» **Prompt**
Search the data for the string "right" and gather each line it is in.

» **Source material**
+ + + + +

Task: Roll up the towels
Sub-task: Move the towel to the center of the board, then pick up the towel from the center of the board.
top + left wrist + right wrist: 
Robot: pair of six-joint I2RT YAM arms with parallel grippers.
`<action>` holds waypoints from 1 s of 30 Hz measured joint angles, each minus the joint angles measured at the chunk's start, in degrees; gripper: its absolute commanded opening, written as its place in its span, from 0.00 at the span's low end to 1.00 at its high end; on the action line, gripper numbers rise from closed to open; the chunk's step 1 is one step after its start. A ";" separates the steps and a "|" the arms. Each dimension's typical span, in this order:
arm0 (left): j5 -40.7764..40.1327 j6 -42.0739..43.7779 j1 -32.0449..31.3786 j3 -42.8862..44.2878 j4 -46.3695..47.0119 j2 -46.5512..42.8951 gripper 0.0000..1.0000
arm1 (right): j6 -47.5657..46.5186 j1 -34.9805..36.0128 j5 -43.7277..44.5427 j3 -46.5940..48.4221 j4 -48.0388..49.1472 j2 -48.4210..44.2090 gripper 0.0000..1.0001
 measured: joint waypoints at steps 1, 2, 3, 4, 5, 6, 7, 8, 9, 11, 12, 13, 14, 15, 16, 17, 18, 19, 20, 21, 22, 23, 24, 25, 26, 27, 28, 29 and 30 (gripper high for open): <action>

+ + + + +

» **Solution for this task**
top + left wrist + right wrist: 
arm1 (right): j6 -47.5657..46.5186 j1 -34.9805..36.0128 j5 -43.7277..44.5427 j3 -46.5940..48.4221 j4 -48.0388..49.1472 j2 -48.4210..44.2090 gripper 0.0000..1.0001

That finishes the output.